• [Work instructions] Report every line of the data where the string "above" appears.

(Data extracted from a collection)
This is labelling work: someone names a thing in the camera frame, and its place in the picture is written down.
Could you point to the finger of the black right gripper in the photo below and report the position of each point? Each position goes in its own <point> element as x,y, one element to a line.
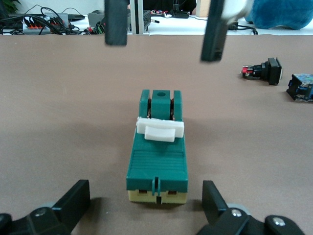
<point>116,22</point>
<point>212,36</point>

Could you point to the small grey box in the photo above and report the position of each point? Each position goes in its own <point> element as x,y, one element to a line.
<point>96,17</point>

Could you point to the black square push button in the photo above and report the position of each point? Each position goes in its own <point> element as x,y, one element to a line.
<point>270,71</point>

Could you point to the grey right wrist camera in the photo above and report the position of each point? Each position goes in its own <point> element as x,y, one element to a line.
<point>238,8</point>

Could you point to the grey power strip orange switches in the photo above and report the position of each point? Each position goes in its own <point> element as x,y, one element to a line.
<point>33,24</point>

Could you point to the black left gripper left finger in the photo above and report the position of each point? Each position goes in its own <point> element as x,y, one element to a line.
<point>71,205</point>

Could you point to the black electronic device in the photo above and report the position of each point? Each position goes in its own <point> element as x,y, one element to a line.
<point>146,19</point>

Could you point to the green capped push button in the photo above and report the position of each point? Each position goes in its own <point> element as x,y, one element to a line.
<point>302,86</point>

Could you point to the green load switch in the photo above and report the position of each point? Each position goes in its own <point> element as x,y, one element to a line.
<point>159,161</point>

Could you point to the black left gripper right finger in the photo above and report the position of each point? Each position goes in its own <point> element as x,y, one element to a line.
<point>217,213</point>

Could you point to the blue cushion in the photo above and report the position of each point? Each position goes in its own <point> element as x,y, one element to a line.
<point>281,13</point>

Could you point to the aluminium profile post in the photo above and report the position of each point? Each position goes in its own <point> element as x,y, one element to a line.
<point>137,17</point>

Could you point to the green plant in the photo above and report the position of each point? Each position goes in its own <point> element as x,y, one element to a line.
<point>9,5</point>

• [Response below]
Could you point to the small grey box in the photo above and report the position of each point? Each position goes in its own <point> element as x,y, one element to a line.
Could you point to the black square push button in the photo above and report the position of each point? Each position goes in its own <point> element as x,y, one element to a line.
Could you point to the grey right wrist camera in the photo above and report the position of each point? Each position goes in its own <point> element as x,y, one element to a line.
Could you point to the grey power strip orange switches in the photo above and report the position of each point? Each position goes in its own <point> element as x,y, one element to a line.
Could you point to the black left gripper left finger in the photo above and report the position of each point? Each position goes in its own <point> element as x,y, one element to a line.
Could you point to the black electronic device in the photo above and report the position of each point? Each position goes in its own <point> element as x,y, one element to a line.
Could you point to the green capped push button in the photo above and report the position of each point? Each position goes in its own <point> element as x,y, one element to a line.
Could you point to the green load switch in the photo above and report the position of each point? Each position goes in its own <point> element as x,y, one element to a line.
Could you point to the black left gripper right finger in the photo above and report the position of each point? Each position goes in its own <point> element as x,y, one element to a line.
Could you point to the blue cushion in the photo above and report the position of each point? Each position goes in its own <point> element as x,y, one element to a line.
Could you point to the aluminium profile post in the photo above and report the position of each point? Each position goes in its own <point> element as x,y, one element to a line.
Could you point to the green plant in the photo above and report the position of each point? Each position goes in its own <point> element as x,y, one element to a line.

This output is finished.